EXERCISE DIRECTIONS: Could you set down the listing below exactly and omit its images?
----
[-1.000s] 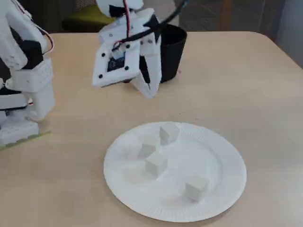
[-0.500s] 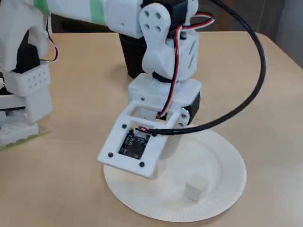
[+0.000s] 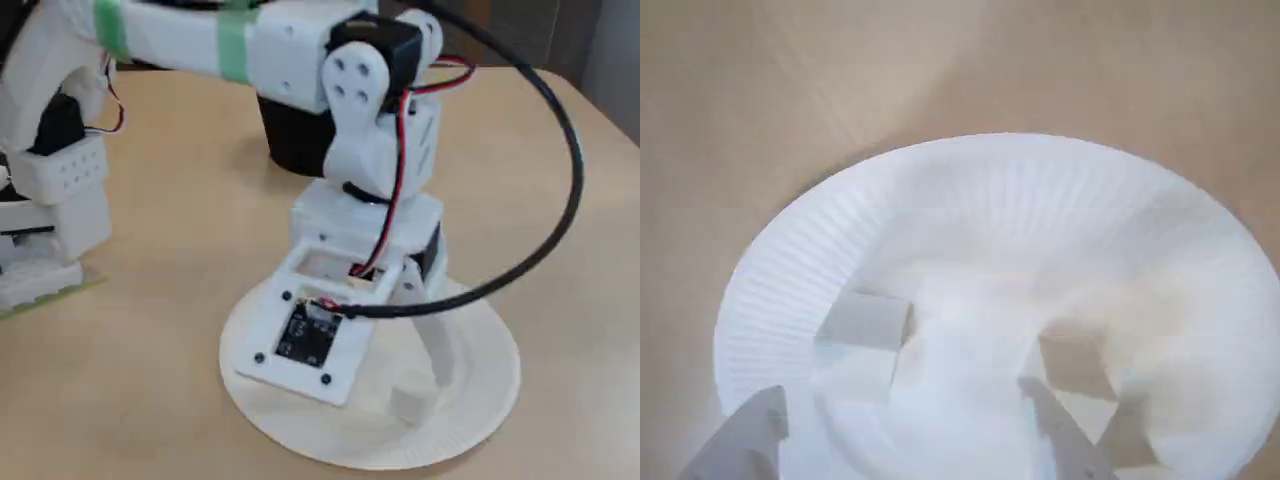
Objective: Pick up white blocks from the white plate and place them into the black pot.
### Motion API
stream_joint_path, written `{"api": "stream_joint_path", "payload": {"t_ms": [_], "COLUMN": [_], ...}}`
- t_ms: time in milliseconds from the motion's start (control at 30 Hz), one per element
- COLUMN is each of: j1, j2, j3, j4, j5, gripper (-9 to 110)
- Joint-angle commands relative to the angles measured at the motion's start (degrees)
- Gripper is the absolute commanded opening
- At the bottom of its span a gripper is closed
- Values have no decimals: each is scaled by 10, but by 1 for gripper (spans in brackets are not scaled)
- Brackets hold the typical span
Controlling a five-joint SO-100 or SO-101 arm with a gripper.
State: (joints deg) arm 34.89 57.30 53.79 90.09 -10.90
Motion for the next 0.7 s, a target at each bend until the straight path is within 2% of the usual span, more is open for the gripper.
{"api": "stream_joint_path", "payload": {"t_ms": [0,200,400,667], "j1": [-8,-7,-12,-32], "j2": [-18,-93,-188,-194], "j3": [-58,-153,-271,-323], "j4": [-5,-6,3,10], "j5": [6,23,47,34], "gripper": [32,27,-1,-2]}}
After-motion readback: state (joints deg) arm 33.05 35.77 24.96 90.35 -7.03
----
RESPONSE BELOW:
[-1.000s] 
[-0.500s] 
[+0.000s] 
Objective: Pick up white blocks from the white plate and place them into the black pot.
### Motion API
stream_joint_path, written `{"api": "stream_joint_path", "payload": {"t_ms": [_], "COLUMN": [_], ...}}`
- t_ms: time in milliseconds from the motion's start (control at 30 Hz), one per element
- COLUMN is each of: j1, j2, j3, j4, j5, gripper (-9 to 110)
- Joint-angle commands relative to the angles measured at the motion's start (degrees)
- Gripper is the absolute commanded opening
- At the bottom of its span a gripper is closed
- Values have no decimals: each is scaled by 10, but by 1 for gripper (spans in brackets are not scaled)
- Brackets hold the typical span
Controlling a five-joint SO-100 or SO-101 arm with a gripper.
State: (joints deg) arm 34.89 57.30 53.79 90.09 -10.90
Motion for the next 0.7 s, a target at each bend until the straight path is within 2% of the usual span, more is open for the gripper.
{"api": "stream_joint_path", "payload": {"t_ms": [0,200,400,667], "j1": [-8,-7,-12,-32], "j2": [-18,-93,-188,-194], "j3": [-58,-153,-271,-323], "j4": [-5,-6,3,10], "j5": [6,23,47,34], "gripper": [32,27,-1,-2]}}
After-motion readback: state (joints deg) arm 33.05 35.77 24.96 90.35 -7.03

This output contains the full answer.